If we compare this with encoder–decoder attention, we can see a strong similarity. In Luong attention, the decoder hidden states s₁, s₂, s₃, s₄ act as queries. They ask which encoder hidden state is most useful at the current decoding step. The encoder hidden states h₁, h₂, h₃, h₄ act as keys, and at the same time they also act as values used to form the context vector.
In self-attention, the same idea is applied, but instead of decoder hidden states, the queries come from the same sequence. The word representations themselves generate queries, keys, and values. The similarity computation, softmax normalization, and weighted sum are conceptually the same as in Luong attention.
This is why self-attention is still called an attention mechanism. It explicitly computes alignment scores, converts them into attention weights, and uses those weights to focus on relevant parts of a sequence.
WHY DO WE CALL IT “SELF” ATTENTION ?
In Luong attention, alignment is computed between two different sequences—for example, an English input sentence and a Hindi output sentence. This is an inter-sequence attention mechanism.

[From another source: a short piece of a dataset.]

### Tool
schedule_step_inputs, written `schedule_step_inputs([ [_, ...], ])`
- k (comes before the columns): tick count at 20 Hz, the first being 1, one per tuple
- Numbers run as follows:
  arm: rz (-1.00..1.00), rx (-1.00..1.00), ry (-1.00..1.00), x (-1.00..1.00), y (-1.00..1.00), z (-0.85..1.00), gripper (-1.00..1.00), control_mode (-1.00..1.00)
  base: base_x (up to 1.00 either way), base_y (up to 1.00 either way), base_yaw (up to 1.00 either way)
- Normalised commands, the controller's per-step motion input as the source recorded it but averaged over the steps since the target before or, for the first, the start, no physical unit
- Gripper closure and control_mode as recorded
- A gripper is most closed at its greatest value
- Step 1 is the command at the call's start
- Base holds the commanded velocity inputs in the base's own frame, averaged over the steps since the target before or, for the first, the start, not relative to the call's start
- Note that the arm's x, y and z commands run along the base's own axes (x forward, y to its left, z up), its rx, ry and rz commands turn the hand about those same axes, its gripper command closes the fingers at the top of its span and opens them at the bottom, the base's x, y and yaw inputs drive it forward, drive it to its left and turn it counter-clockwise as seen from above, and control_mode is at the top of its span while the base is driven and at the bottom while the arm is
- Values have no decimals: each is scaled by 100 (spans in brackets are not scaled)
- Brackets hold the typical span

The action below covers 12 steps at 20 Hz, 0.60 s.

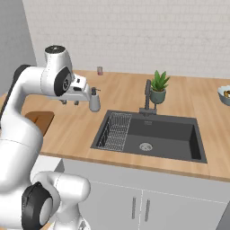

In self-attention, the attention computation happens within the same sequence. Queries, keys, and values all come from the same sentence. In other words, the model computes attention between different positions of the same sequence. This is an intra-sequence attention mechanism.
Because the alignment is computed within the sequence itself, and not between two different sequences, it is called self-attention.